EXERCISE GOAL: Repeat every entry below exactly as given.

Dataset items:
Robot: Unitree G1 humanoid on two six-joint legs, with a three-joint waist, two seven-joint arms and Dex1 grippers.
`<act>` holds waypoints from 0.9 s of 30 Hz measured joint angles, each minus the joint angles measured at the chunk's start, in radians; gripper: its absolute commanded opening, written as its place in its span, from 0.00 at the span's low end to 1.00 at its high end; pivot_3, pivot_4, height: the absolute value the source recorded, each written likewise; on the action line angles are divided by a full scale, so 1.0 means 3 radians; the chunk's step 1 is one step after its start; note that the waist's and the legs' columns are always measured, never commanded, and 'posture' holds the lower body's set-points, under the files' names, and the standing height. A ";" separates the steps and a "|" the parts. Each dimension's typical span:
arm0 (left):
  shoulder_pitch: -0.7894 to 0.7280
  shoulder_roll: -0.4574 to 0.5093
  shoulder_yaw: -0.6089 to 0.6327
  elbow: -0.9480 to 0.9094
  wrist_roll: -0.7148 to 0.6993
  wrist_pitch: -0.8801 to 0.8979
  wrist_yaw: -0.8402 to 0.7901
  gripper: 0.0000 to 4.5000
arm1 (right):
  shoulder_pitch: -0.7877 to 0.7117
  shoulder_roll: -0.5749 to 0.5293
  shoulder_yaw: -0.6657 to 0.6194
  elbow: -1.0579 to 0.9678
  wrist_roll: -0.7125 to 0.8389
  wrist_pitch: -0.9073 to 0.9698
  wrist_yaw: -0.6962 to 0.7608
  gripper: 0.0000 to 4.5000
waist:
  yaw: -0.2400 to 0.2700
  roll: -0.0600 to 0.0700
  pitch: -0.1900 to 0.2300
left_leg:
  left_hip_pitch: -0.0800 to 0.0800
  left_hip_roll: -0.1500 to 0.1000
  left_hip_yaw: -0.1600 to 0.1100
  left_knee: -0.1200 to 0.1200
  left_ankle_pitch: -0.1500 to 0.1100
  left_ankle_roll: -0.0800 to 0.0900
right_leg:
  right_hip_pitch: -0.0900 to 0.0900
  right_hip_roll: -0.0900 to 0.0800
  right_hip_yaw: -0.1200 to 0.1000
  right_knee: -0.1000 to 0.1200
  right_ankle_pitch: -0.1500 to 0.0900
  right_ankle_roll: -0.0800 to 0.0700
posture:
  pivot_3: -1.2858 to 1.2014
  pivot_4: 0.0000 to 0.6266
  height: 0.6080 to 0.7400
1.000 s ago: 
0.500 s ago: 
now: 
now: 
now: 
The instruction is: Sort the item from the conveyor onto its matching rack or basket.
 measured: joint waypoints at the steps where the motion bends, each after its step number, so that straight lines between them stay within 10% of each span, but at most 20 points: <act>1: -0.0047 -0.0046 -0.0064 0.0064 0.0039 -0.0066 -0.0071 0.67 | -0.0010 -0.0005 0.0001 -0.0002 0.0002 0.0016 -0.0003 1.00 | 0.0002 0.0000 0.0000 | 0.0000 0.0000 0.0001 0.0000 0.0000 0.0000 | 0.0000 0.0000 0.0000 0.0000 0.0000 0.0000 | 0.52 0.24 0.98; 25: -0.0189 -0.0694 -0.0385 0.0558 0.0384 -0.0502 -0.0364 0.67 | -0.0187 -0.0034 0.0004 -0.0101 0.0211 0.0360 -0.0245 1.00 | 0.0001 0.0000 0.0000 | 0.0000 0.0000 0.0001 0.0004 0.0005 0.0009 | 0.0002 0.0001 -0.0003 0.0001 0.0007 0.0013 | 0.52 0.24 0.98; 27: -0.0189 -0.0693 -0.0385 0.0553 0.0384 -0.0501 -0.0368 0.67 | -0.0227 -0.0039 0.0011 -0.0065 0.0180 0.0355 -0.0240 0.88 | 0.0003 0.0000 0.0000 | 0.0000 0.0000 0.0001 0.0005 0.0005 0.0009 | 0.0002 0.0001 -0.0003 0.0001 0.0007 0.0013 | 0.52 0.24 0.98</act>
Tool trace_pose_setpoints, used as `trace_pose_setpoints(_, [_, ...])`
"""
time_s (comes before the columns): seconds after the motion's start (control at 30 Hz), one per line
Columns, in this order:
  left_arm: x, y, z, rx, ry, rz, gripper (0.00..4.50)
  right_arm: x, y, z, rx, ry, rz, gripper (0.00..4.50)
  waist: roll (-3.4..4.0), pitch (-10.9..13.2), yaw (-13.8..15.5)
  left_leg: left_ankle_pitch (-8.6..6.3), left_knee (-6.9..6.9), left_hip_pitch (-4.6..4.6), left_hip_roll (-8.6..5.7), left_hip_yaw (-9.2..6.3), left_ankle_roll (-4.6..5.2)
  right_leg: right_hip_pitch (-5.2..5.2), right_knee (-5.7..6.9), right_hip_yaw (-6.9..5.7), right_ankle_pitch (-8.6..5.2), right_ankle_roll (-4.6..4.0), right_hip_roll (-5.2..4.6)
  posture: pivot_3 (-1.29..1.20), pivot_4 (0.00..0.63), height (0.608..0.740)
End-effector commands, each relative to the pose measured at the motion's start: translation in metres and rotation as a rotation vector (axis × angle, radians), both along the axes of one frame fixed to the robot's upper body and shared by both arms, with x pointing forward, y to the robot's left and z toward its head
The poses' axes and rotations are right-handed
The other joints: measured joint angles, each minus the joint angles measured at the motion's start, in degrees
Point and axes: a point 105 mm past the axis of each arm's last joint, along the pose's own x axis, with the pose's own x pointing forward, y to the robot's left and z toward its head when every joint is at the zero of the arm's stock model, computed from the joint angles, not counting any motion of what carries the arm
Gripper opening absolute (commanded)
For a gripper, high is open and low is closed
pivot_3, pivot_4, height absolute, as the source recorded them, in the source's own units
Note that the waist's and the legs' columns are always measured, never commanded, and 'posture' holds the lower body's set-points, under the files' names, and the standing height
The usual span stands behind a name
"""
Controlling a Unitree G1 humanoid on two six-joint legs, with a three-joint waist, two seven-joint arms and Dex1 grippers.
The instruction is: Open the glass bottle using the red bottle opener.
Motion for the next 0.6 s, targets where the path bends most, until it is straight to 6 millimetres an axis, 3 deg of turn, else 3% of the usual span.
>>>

ANSWER TO THE EXERCISE:
Robot: Unitree G1 humanoid on two six-joint legs, with a three-joint waist, two seven-joint arms and Dex1 grippers.
`<act>` holds waypoints from 0.9 s of 30 Hz measured joint angles, each minus the joint angles measured at the chunk's start, in radians; gripper: its absolute commanded opening, written as its place in its span, from 0.00 at the span's low end to 1.00 at its high end; pivot_3, pivot_4, height: the absolute value the source recorded, each written likewise; on the action line angles are divided by a full scale, so 1.0 means 3 radians; the chunk's step 1 is one step after its start; note that the waist's and the legs' columns are always measured, never commanded, and 'posture' holds the lower body's set-points, under the files' names, and the standing height. A ";" separates the steps and a "|" the parts. Each dimension's typical span:
arm0 (left):
  shoulder_pitch: -0.7894 to 0.7280
  shoulder_roll: -0.4574 to 0.5093
  shoulder_yaw: -0.6089 to 0.6327
  elbow: -0.9480 to 0.9094
  wrist_roll: -0.7148 to 0.6993
  wrist_pitch: -0.8801 to 0.8979
  wrist_yaw: -0.8402 to 0.7901
  gripper: 0.0000 to 4.5000
arm1 (right):
  shoulder_pitch: -0.7877 to 0.7117
  shoulder_roll: -0.5749 to 0.5293
  shoulder_yaw: -0.6657 to 0.6194
  elbow: -1.0579 to 0.9678
  wrist_roll: -0.7125 to 0.8389
  wrist_pitch: -0.9073 to 0.9698
  wrist_yaw: -0.6962 to 0.7608
  gripper: 0.0000 to 4.5000
waist:
  yaw: -0.2400 to 0.2700
  roll: -0.0600 to 0.0700
  pitch: -0.1900 to 0.2300
left_leg:
  left_hip_pitch: -0.0800 to 0.0800
  left_hip_roll: -0.1500 to 0.1000
  left_hip_yaw: -0.1600 to 0.1100
  left_knee: -0.1200 to 0.1200
  left_ankle_pitch: -0.1500 to 0.1100
  left_ankle_roll: -0.0800 to 0.0900
right_leg:
  right_hip_pitch: -0.0900 to 0.0900
  right_hip_roll: -0.0900 to 0.0800
  right_hip_yaw: -0.1200 to 0.1000
  right_knee: -0.1000 to 0.1200
  right_ankle_pitch: -0.1500 to 0.0900
  right_ankle_roll: -0.0800 to 0.0700
posture:
  pivot_3: -1.2858 to 1.2014
  pivot_4: 0.0000 to 0.6266
  height: 0.6080 to 0.7400
1.000 s ago: 
0.500 s ago: 
now: 
now: 
now: 
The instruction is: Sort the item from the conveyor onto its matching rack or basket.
 measured: joint waypoints at the steps where the motion bends, each after its step number, so that straight lines between them stay within 10% of each span, but at most 20 points: <act>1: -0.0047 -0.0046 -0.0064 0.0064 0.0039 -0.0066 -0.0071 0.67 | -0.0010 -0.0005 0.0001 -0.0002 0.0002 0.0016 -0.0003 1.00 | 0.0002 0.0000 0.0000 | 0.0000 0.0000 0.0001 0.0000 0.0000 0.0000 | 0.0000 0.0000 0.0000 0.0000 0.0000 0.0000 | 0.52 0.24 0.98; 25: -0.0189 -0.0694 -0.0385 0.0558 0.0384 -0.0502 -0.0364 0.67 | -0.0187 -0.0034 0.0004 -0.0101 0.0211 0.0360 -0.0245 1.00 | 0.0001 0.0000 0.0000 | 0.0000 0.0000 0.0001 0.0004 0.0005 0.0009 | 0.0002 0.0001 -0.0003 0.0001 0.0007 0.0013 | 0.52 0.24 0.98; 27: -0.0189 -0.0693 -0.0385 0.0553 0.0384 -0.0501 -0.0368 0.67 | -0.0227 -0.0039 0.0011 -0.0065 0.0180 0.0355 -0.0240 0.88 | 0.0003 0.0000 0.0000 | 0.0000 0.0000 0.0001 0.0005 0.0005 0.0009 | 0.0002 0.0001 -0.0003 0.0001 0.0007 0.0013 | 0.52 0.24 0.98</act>
Tool trace_pose_setpoints, used as `trace_pose_setpoints(_, [_, ...])`
"""
time_s (comes before the columns): seconds after the motion's start (control at 30 Hz), one per line
Columns, in this order:
  left_arm: x, y, z, rx, ry, rz, gripper (0.00..4.50)
  right_arm: x, y, z, rx, ry, rz, gripper (0.00..4.50)
  waist: roll (-3.4..4.0), pitch (-10.9..13.2), yaw (-13.8..15.5)
  left_leg: left_ankle_pitch (-8.6..6.3), left_knee (-6.9..6.9), left_hip_pitch (-4.6..4.6), left_hip_roll (-8.6..5.7), left_hip_yaw (-9.2..6.3), left_ankle_roll (-4.6..5.2)
  right_leg: right_hip_pitch (-5.2..5.2), right_knee (-5.7..6.9), right_hip_yaw (-6.9..5.7), right_ankle_pitch (-8.6..5.2), right_ankle_roll (-4.6..4.0), right_hip_roll (-5.2..4.6)
  posture: pivot_3 (-1.29..1.20), pivot_4 (0.00..0.63), height (0.608..0.740)
End-effector commands, each relative to the pose measured at the motion's start: translation in metres and rotation as a rotation vector (axis × angle, radians), both along the axes of one frame fixed to the robot's upper body and shared by both arms, with x pointing forward, y to the robot's left and z toward its head
The poses' axes and rotations are right-handed
The other joints: measured joint angles, each minus the joint angles measured at the motion's start, in degrees
Point and axes: a point 105 mm past the axis of each arm's last joint, along the pose's own x axis, with the pose's own x pointing forward, y to the robot's left and z toward its head when every joint is at the zero of the arm's stock model, computed from the joint angles, not counting any motion of what carries the arm
Gripper opening absolute (commanded)
For a gripper, high is open and low is closed
pivot_3, pivot_4, height absolute, as the source recorded them, in the source's own units
Note that the waist's and the legs' columns are always measured, never commanded, and 'posture' holds the lower body's set-points, under the files' names, and the standing height
The usual span stands behind a name
"""
Controlling a Unitree G1 humanoid on two six-joint legs, with a three-joint waist, two seven-joint arms and Dex1 grippers.
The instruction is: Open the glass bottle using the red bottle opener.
Motion for the next 0.6 s, targets where the path bends most, until it is straight to 6 millimetres an axis, 3 deg of turn, else 3% of the usual span.
>>>

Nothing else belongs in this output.